-- Opening Marker --
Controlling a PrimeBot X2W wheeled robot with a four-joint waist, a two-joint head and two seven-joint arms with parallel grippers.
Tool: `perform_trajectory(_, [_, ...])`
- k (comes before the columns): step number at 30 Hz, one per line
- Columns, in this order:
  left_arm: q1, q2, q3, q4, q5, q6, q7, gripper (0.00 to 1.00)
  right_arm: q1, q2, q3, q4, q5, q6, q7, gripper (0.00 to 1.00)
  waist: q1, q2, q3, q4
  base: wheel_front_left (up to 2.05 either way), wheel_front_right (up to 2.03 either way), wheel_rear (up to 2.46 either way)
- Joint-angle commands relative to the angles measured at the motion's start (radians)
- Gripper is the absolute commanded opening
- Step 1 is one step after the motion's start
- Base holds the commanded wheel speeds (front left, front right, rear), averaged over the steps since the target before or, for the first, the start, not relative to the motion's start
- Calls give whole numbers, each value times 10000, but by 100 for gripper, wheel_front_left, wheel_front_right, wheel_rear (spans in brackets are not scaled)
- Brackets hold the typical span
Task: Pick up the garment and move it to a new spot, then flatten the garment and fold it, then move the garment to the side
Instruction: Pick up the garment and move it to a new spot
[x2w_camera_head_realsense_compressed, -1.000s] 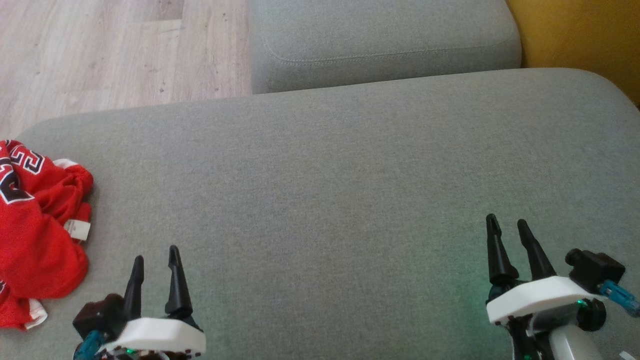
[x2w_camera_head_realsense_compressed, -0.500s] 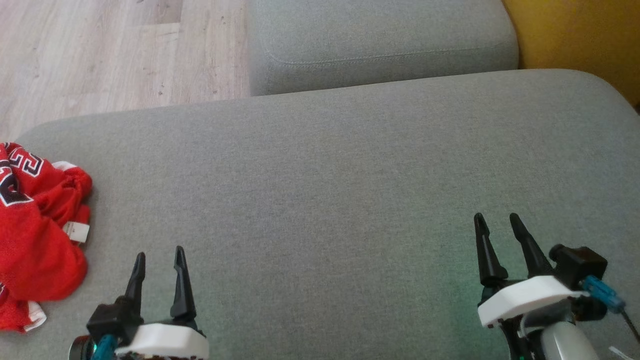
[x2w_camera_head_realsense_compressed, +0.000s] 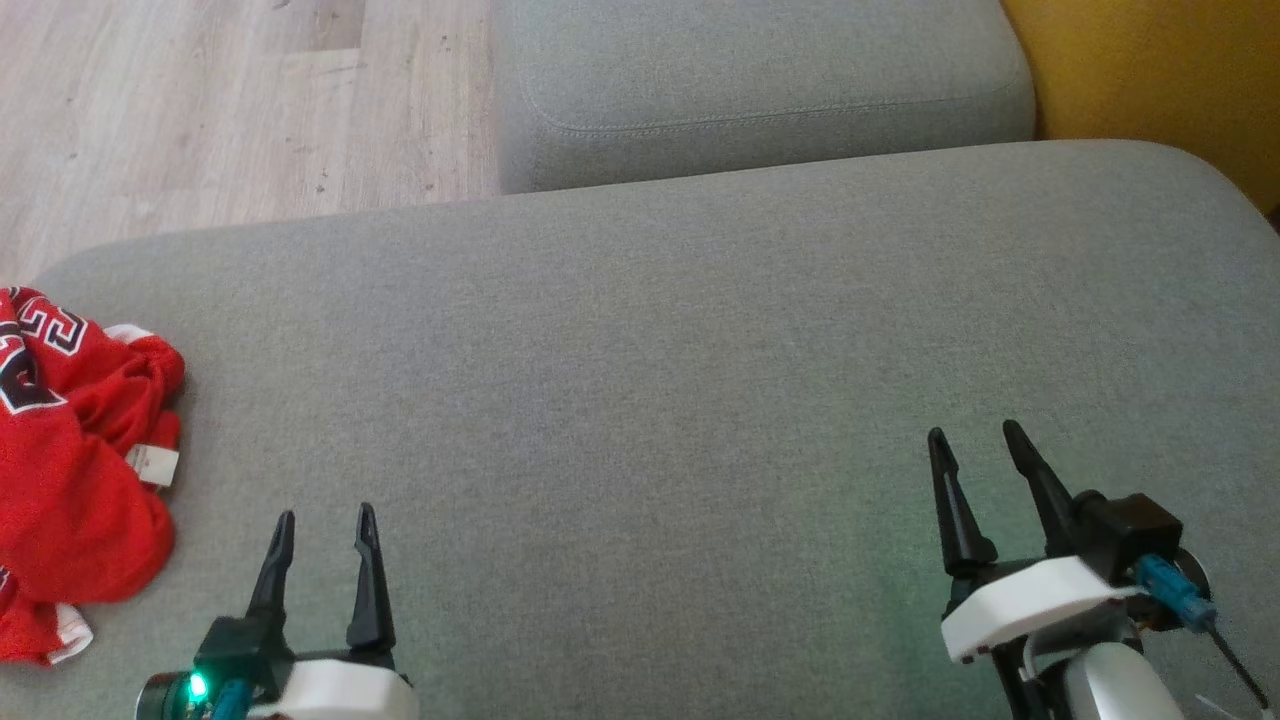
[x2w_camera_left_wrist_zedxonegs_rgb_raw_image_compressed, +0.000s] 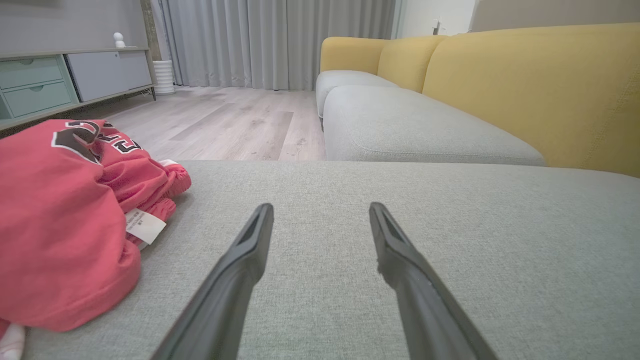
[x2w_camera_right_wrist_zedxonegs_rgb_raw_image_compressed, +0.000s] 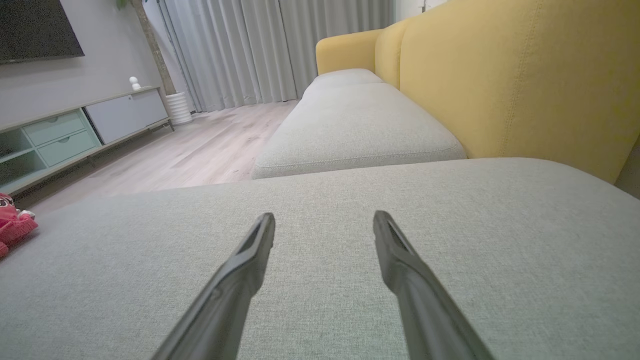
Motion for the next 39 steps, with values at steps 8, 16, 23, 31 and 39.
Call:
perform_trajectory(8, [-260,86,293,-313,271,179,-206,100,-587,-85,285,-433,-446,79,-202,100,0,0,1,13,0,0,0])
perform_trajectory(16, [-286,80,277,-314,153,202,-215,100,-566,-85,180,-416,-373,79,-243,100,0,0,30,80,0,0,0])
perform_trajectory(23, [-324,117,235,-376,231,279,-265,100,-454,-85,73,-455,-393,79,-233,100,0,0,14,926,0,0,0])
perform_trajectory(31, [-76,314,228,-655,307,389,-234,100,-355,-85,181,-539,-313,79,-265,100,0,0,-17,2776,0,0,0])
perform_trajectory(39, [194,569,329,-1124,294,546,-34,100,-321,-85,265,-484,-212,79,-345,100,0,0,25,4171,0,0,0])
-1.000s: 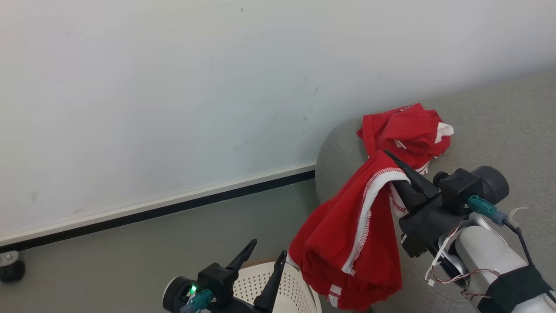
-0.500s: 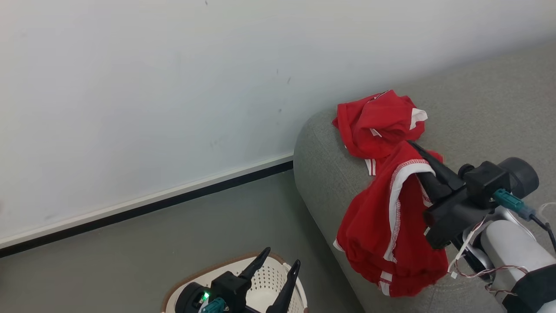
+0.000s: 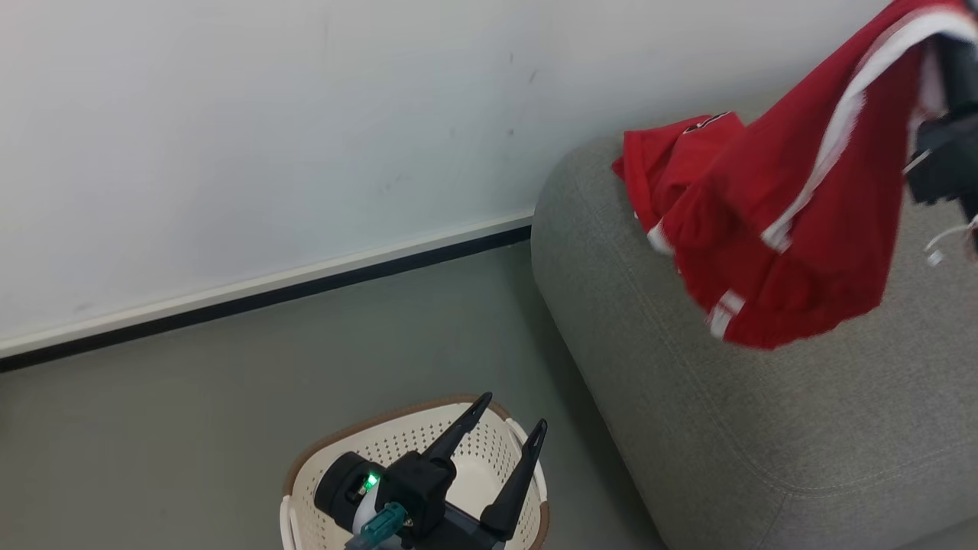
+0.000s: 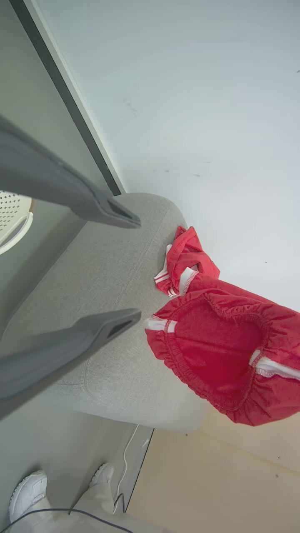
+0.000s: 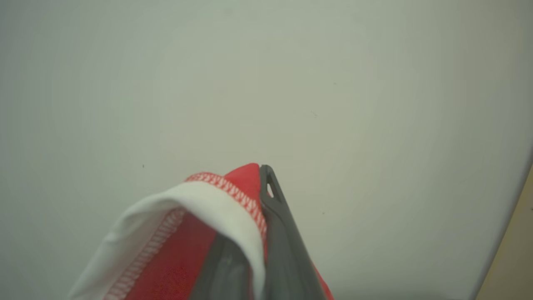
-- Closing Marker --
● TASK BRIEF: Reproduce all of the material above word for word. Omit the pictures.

● SOLUTION TO THIS TASK:
Controlling a PrimeBot X2W wheeled robot with a four-joint waist, a two-joint head and two seven-joint arms with parallel grippers.
Tool: `perform_trajectory(_, [_, ...])`
- k (comes before the columns): step number at 30 Hz, one per line
- Columns, in this order:
  left_arm: q1, q2, q3, q4, q5, q6, q7, gripper (0.00 to 1.00)
  right_arm: q1, q2, q3, q4, q5, q6, q7, gripper (0.00 to 1.00)
  waist: q1, q2, q3, q4
  base: wheel_front_left (up to 2.05 either way), wheel_front_right (up to 2.03 either way), wheel_rear (up to 2.46 either way)
- Joint-angle commands relative to the angles measured at the motion's start (radians)
- Gripper is the absolute commanded opening
- Step 1 is one step after the motion's start
- Base holds the commanded wheel speeds (front left, front right, rear), averaged over the steps since the target before or, for the first, the start, not relative to the motion's start
- Calls give whole numbers, each value times 10000, but by 100 for gripper, wheel_front_left, wheel_front_right, wheel_rear (spans in brackets are not scaled)
- Brackets hold the typical span
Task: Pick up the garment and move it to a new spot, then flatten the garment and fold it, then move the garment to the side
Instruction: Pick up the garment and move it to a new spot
[x2w_camera_head_realsense_compressed, -1.000s] 
[x2w_camera_head_realsense_compressed, -0.500s] 
[x2w_camera_head_realsense_compressed, +0.000s] 
[x2w_camera_left_wrist_zedxonegs_rgb_raw_image_compressed, +0.000s] 
[x2w_camera_right_wrist_zedxonegs_rgb_raw_image_compressed, +0.000s] 
Motion for the next 39 steps, with values at steps 8, 16, 23, 31 and 39.
Call:
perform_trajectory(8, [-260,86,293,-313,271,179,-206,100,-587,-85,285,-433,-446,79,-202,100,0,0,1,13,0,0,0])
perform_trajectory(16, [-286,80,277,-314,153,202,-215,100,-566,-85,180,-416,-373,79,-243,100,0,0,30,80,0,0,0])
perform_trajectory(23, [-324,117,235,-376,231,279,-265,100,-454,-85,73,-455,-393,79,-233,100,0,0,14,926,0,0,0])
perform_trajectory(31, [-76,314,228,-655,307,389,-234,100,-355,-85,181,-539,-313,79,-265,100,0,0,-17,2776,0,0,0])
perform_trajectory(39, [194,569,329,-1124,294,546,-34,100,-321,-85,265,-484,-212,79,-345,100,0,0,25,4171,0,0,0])
-1.000s: 
-0.500s: 
+0.000s: 
+0.000s: 
+0.000s: 

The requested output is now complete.